Delivered at St. Paul’s Episcopal Church in Port Townsend, Washington on November 20, 2011.
This opening prayer, an adaptation of the Sunday collect, was used at the 10:00 service:
Almighty and everlasting God, whose will it is to restore all things in your well-beloved Son: Mercifully grant that the peoples of the earth, scattered and starved in body and spirit, may be brought together and fed in the company of Christ our Savior; who lives and reigns with you and the Holy Spirit, one God, now and for ever. Amen.
Readings for the day:
Ezekiel 34:11-16, 20-24
Psalm 100
Ephesians 1:15-23
Matthew 25:31-46
The quote from Hildegard of Bingen comes from “Hymn,” in A Little Daily Wisdom by Carmen Butcher, p. 195, as quoted on the blog “Spiritually Directed.”

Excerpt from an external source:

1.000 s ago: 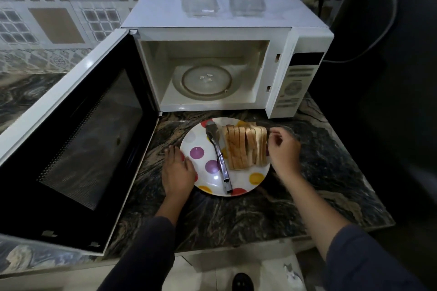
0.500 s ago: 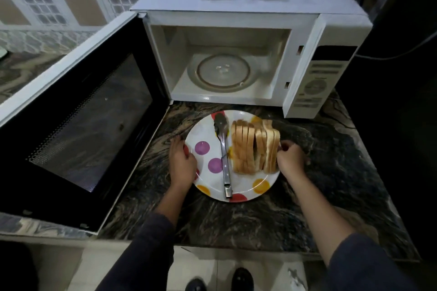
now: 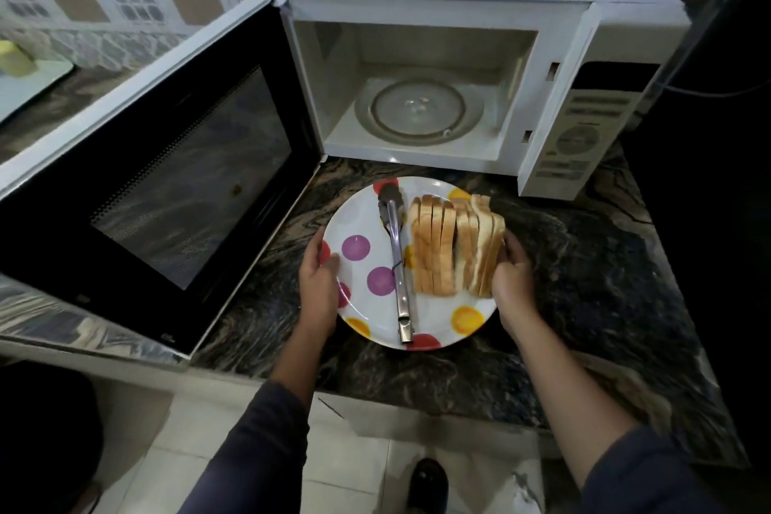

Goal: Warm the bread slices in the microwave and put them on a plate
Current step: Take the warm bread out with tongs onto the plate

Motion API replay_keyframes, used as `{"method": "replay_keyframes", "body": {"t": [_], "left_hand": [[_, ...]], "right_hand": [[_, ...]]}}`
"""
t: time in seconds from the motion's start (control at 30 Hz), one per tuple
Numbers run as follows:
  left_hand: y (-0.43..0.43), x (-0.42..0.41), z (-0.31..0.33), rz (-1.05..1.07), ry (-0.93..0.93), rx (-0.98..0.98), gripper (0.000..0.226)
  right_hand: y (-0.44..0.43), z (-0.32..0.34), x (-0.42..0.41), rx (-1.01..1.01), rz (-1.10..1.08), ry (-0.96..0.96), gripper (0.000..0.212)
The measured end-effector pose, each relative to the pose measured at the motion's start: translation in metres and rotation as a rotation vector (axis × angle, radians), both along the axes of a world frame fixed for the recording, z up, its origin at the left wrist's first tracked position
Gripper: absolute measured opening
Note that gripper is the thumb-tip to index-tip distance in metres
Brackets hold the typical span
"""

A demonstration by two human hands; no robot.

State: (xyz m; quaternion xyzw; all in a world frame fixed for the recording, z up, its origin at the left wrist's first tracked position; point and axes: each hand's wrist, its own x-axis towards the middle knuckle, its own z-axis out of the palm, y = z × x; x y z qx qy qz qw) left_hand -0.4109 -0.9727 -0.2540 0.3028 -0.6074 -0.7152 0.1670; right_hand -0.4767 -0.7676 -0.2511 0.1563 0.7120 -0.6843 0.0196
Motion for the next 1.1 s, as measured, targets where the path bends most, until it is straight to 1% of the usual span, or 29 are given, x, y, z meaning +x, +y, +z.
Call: {"method": "replay_keyframes", "body": {"t": [0.1,0.3,0.43,0.63,0.87,0.97,1.1], "left_hand": [[-0.002,0.019,0.004,0.0,0.009,0.013,0.048],[-0.008,0.08,0.011,0.037,0.012,-0.011,0.051],[-0.015,0.144,0.011,0.087,0.004,-0.028,0.048],[-0.032,0.268,0.005,0.175,0.051,-0.117,0.041],[-0.067,0.399,-0.002,0.38,-0.015,-0.086,0.041],[-0.087,0.44,-0.002,0.445,-0.039,-0.124,0.04],[-0.116,0.478,0.001,0.546,-0.048,-0.129,0.04]], "right_hand": [[-0.005,0.002,0.016,-0.035,-0.005,-0.002,0.039],[-0.018,0.003,0.072,-0.066,-0.008,0.033,0.037],[-0.03,-0.001,0.129,-0.125,-0.005,0.038,0.034],[-0.053,-0.009,0.24,-0.113,0.064,0.064,0.031],[-0.102,-0.018,0.346,-0.096,0.219,0.054,0.032],[-0.13,-0.016,0.375,-0.131,0.294,0.071,0.034],[-0.172,-0.015,0.396,-0.133,0.46,0.088,0.033]]}}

Here’s an excerpt from a note my sister Rose sent me after reading this homily:
… just looked at the latest Courtyard. “clueless ruminants”!! That’s us isn’t it — endlessly chewing, chewing, chewing it over and over again. It goes down, it comes back up again. We chew. When we’re lucky enough to actually digest something, receive nourishment from it, and get rid of the waste — a time for celebration! …

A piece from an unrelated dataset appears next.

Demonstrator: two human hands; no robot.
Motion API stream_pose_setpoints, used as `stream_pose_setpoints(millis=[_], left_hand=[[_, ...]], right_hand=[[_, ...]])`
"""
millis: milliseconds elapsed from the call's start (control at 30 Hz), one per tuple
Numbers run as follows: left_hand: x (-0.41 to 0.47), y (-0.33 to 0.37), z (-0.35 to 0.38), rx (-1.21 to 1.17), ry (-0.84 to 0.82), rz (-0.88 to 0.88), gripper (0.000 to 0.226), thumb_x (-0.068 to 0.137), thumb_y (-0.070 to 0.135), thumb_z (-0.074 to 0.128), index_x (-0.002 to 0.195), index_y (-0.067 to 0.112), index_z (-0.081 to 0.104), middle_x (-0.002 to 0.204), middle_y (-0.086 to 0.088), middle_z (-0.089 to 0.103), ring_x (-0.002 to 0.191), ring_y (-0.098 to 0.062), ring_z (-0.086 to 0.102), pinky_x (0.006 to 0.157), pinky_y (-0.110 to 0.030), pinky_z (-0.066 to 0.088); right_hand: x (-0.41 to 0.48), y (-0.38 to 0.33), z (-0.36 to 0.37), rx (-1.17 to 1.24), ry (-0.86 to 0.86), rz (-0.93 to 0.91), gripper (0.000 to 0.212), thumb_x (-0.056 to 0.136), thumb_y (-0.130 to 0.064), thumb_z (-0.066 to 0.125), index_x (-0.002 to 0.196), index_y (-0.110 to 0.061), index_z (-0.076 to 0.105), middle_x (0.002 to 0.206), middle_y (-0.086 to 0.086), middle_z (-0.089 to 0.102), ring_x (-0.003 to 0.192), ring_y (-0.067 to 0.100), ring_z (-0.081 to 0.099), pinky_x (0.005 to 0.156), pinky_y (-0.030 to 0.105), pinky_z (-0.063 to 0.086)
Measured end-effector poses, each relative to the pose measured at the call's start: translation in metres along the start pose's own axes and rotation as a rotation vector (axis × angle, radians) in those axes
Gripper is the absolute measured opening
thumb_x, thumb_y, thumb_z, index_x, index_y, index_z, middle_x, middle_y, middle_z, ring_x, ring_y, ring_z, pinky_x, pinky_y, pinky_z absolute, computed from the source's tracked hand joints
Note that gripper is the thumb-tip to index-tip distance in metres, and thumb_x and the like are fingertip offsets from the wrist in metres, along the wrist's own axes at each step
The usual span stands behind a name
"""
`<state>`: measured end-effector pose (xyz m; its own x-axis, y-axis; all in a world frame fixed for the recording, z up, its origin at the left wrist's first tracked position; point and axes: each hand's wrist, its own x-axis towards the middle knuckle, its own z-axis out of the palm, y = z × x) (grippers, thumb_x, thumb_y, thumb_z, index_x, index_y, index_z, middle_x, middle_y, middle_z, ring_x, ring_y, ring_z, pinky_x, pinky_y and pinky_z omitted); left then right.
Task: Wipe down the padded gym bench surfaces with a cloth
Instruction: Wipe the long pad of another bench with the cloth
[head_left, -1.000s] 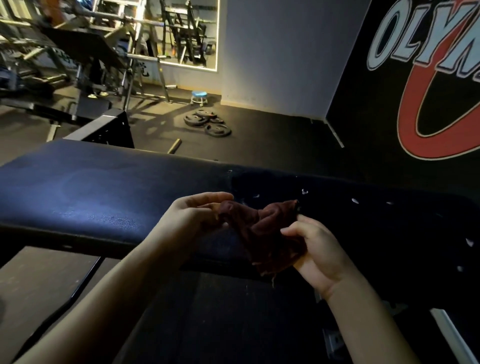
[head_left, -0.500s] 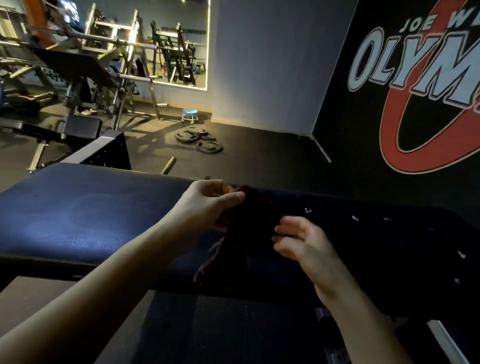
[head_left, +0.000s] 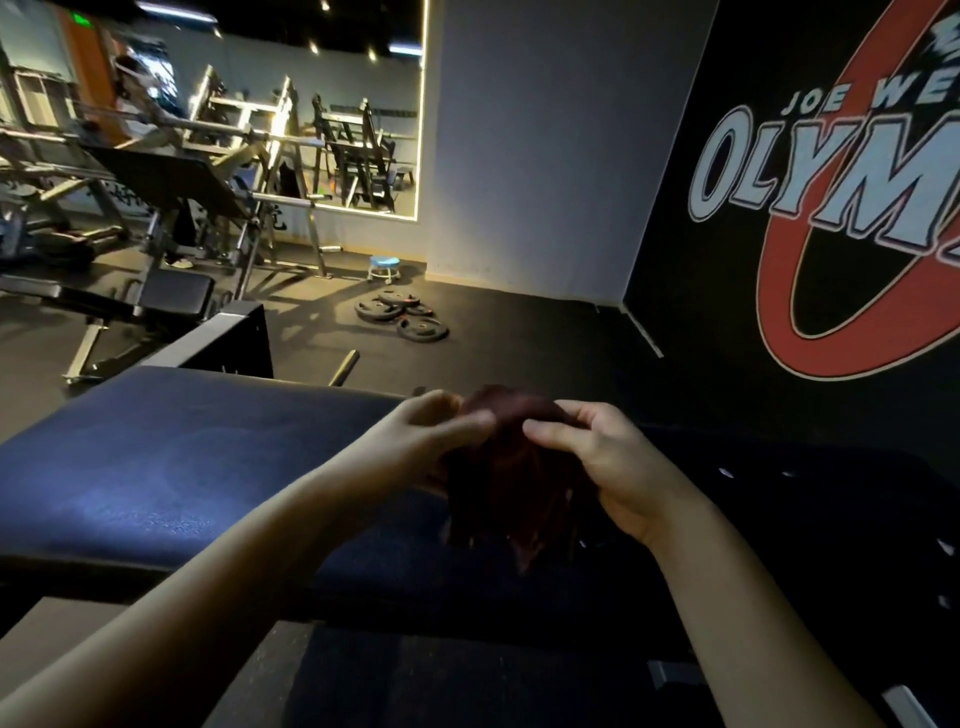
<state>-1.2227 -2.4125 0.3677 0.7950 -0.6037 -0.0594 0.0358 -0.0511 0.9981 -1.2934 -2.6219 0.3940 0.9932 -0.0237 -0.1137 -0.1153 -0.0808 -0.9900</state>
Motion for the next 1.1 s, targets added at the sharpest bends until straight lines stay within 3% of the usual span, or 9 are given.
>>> stream_pose_setpoints(millis=[100, 267, 367, 500, 667, 800, 900, 967, 1100], left_hand=[[0.004, -0.006, 0.007, -0.072, 0.039, -0.037, 0.054, 0.082, 0.008, 0.079, 0.131, 0.014, 0.058, 0.103, -0.012, 0.073, 0.09, -0.02, 0.075, 0.075, -0.029, 0.059], [0.012, -0.007, 0.015, -0.313, 0.213, -0.072, 0.053, 0.076, 0.009, 0.083, 0.124, 0.015, 0.062, 0.105, -0.018, 0.076, 0.098, -0.037, 0.075, 0.088, -0.048, 0.061], [0.015, -0.01, 0.018, -0.266, 0.174, -0.079, 0.035, 0.084, 0.007, 0.078, 0.116, 0.015, 0.067, 0.1, -0.018, 0.075, 0.09, -0.033, 0.074, 0.076, -0.04, 0.062], [0.021, -0.014, 0.019, -0.256, 0.053, -0.044, 0.042, 0.079, 0.001, 0.077, 0.118, 0.016, 0.072, 0.105, -0.014, 0.076, 0.099, -0.027, 0.075, 0.083, -0.034, 0.06], [0.024, -0.006, 0.03, 0.227, 0.075, 0.098, 0.054, 0.08, 0.004, 0.083, 0.128, 0.022, 0.068, 0.112, 0.003, 0.075, 0.104, -0.007, 0.071, 0.092, -0.026, 0.057], [0.025, -0.001, 0.033, 0.558, 0.133, 0.233, 0.02, 0.083, 0.023, 0.083, 0.1, 0.032, 0.075, 0.092, 0.009, 0.073, 0.084, -0.002, 0.069, 0.076, -0.023, 0.055], [0.024, 0.006, 0.028, 0.411, 0.111, 0.241, 0.01, 0.084, 0.03, 0.08, 0.09, 0.024, 0.075, 0.097, -0.001, 0.069, 0.09, -0.015, 0.069, 0.079, -0.03, 0.06], [0.025, 0.005, 0.033, 0.213, 0.061, 0.196, 0.025, 0.086, 0.027, 0.076, 0.103, 0.009, 0.072, 0.106, -0.011, 0.071, 0.1, -0.025, 0.07, 0.09, -0.039, 0.06], [0.031, -0.013, 0.049, -0.044, 0.184, 0.058, 0.027, 0.091, 0.022, 0.075, 0.105, 0.0, 0.069, 0.096, -0.013, 0.077, 0.091, -0.028, 0.076, 0.088, -0.053, 0.061]], right_hand=[[0.004, -0.008, -0.014, -0.015, 0.12, 0.014, 0.021, 0.092, -0.018, 0.071, 0.111, -0.008, 0.072, 0.105, 0.014, 0.076, 0.1, 0.027, 0.074, 0.088, 0.039, 0.058], [-0.006, 0.009, -0.029, 0.08, -0.019, 0.175, 0.055, 0.084, -0.001, 0.074, 0.135, -0.011, 0.056, 0.123, 0.016, 0.068, 0.105, 0.029, 0.073, 0.091, 0.045, 0.06], [-0.002, 0.014, -0.033, 0.175, 0.161, 0.148, 0.057, 0.086, 0.008, 0.068, 0.137, -0.014, 0.054, 0.121, 0.017, 0.068, 0.097, 0.028, 0.075, 0.079, 0.041, 0.061], [-0.009, 0.005, -0.041, 0.271, 0.201, 0.048, 0.044, 0.087, 0.0, 0.069, 0.129, -0.016, 0.063, 0.123, 0.018, 0.066, 0.105, 0.03, 0.072, 0.08, 0.038, 0.062], [-0.019, 0.002, -0.031, -0.374, 0.14, 0.0, 0.052, 0.079, 0.0, 0.08, 0.119, -0.031, 0.066, 0.117, 0.002, 0.064, 0.102, 0.019, 0.07, 0.086, 0.034, 0.062], [-0.018, -0.005, -0.035, -0.658, 0.215, -0.067, 0.022, 0.089, -0.017, 0.075, 0.101, -0.035, 0.071, 0.104, -0.008, 0.068, 0.096, 0.006, 0.068, 0.086, 0.03, 0.058], [-0.023, -0.01, -0.051, -0.788, 0.183, -0.107, 0.011, 0.091, -0.028, 0.073, 0.102, -0.032, 0.072, 0.116, -0.018, 0.057, 0.106, 0.003, 0.058, 0.095, 0.029, 0.051], [-0.025, -0.01, -0.056, -0.485, 0.056, -0.106, 0.016, 0.091, -0.024, 0.073, 0.105, -0.018, 0.074, 0.122, -0.011, 0.064, 0.111, 0.01, 0.063, 0.094, 0.033, 0.054], [-0.005, 0.021, -0.047, -0.267, 0.152, -0.013, 0.011, 0.091, -0.016, 0.073, 0.094, -0.006, 0.071, 0.09, 0.011, 0.075, 0.085, 0.029, 0.073, 0.078, 0.04, 0.059]])
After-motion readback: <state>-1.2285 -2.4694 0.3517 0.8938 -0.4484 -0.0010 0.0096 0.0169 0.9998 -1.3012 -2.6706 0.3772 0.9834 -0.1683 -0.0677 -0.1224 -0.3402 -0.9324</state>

Thanks, Rose — love those digestible thoughts!
LikeLike
Margaret, wish I could have heard you rather than just reading your excellent homily. You know me – I don’t believe in any hell except what we create for ourselves. What strikes me is that the sheep weren’t going around “seeing Jesus” in ever hungry, hurting person. They were just helping because they cared, they loved, and they acted. The goats did not care and did not act because they did not love, and would not have loved even had they seen Jesus in the suffering ones before tham. Without love, they are in the most awful hell imaginable. Jesus told us and everyone that, at center, love is the total answer. My personal belief is that God loves everyone and condemns no one, shuts no one out – but whoever chooses not to love creates a personal purgatory of horrible separation from the One who longs to see us all come home.
LikeLike
Thanks, Brad. Your comment makes me think about whether it’s possible to “do good” without love. If I feed the hungry out of a sense of duty rather than out of love, then am I in that purgatory of separation anyway? Are my “good” works worth anything without love?

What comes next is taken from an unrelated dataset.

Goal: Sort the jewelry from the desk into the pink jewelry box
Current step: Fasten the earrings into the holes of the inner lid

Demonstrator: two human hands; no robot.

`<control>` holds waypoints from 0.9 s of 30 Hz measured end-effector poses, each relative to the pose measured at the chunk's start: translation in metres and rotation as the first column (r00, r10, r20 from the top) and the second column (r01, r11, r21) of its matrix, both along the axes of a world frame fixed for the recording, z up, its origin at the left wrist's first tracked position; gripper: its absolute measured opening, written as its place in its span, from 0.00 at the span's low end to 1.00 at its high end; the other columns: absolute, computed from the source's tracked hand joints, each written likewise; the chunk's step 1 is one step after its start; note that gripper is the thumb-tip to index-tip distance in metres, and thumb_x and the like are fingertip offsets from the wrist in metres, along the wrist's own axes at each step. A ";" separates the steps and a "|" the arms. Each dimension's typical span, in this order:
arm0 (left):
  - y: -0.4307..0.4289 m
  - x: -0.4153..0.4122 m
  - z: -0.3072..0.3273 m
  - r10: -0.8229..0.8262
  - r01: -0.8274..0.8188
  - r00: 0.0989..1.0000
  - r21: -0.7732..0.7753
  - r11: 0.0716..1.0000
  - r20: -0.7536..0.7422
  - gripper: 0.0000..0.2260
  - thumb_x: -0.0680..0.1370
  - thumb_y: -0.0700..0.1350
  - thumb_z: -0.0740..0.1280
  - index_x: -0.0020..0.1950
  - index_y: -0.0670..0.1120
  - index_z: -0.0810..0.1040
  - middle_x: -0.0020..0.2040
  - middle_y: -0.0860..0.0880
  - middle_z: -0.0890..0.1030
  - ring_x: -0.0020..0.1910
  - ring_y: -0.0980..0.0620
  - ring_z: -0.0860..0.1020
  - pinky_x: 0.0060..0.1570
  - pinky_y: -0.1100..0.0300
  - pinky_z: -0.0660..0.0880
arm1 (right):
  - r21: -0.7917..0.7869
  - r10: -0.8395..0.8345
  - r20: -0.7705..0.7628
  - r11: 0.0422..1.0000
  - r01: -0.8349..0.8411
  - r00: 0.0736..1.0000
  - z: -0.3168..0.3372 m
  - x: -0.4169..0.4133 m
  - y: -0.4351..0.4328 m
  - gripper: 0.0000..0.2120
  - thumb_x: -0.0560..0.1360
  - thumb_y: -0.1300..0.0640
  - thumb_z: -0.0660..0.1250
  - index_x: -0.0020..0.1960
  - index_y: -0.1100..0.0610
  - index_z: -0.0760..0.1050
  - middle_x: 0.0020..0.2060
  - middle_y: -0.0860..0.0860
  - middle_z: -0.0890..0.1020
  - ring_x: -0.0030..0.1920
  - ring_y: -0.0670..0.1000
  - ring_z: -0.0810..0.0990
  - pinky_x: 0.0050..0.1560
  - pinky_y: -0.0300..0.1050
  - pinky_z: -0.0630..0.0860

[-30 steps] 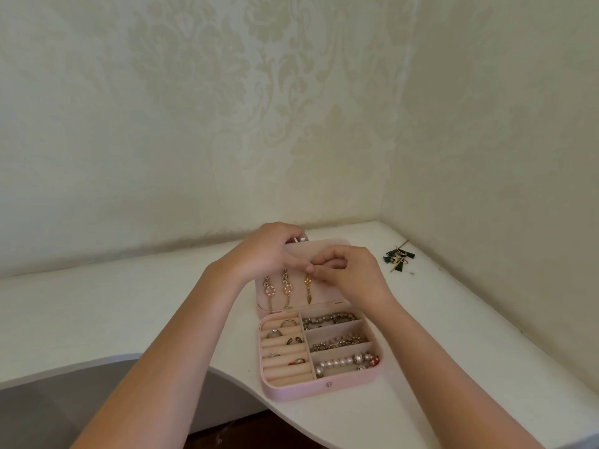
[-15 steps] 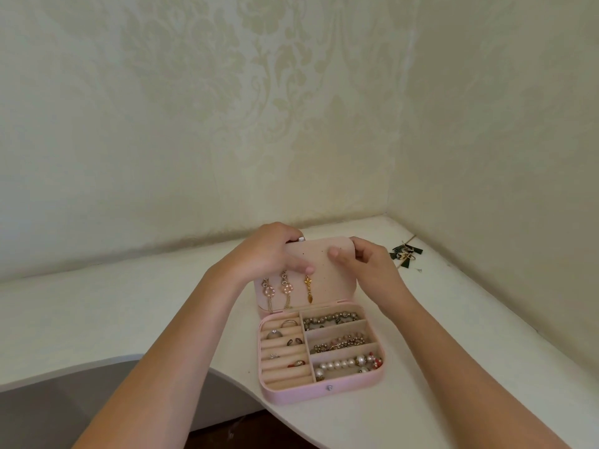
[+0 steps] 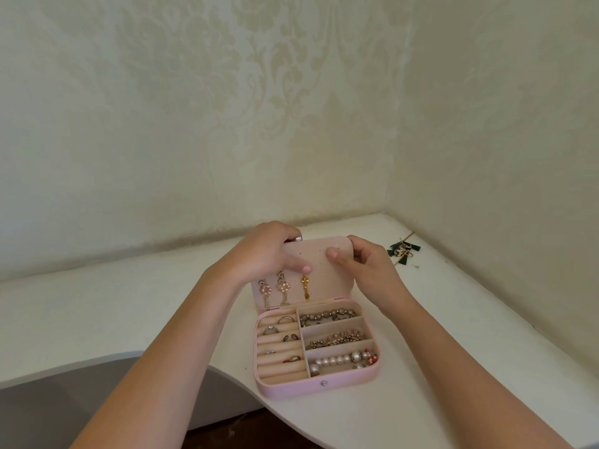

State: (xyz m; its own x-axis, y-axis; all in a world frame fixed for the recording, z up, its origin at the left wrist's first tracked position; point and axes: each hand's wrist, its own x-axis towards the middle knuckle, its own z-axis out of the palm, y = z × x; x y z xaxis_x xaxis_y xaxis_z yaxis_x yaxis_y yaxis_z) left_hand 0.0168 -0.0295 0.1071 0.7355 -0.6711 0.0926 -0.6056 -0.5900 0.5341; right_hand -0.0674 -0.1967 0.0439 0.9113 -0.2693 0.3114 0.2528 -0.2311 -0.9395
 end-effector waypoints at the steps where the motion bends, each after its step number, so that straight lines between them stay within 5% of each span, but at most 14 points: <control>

Of course this is a question that has been endlessly argued-over by theologians for millennia, and I don’t really want to slug it out with the ancients! But as someone who isn’t always sure whether she’s acting from duty or from love, it’s an interesting question to ponder.
LikeLike
Clueless ruminants….endlessly doing the thing we love:chewing, chewing…Rose is too right. I think it does not matter whether we do what Jesus commands, to care for the poor, out of love or duty. Just do it. Chewing is the excuse for not doing. Love your homily. Picked you up at Sheila Bender’s writing It Real and scooted to your blog. I write the commentary on the anthem for Sunday service for my choir for focus and purpose both in the choice of the music and for it’s meaning and it’s application. This is something I thoroughly enjoy, for it is very important to know what we’re singing about. I plan to visit here often. My memoir is about a child consigned to an orphanage by an inadequate and overburdened bother in a time of war sand her widowhood. I write my own blog at http://www.makeminememoir.blogspot.com about the disciplines and tyrannies of memoir as it addresses abandonment and child abuse.Sheila has been my mentor, my editor, my instructor, encourager and friend for two years now.
LikeLike
Thanks, Barbarann, for your thoughts. Yes I agree about just doing it. Sometimes love grows out of duty. And if it doesn’t I can try doing something else. There are lots of ways to feed the hungry.
I read your latest blog post & agree with you about the value of online classes. There are some wonderful resources out there, available through the web in the comfort of own homes. It’s a miracle!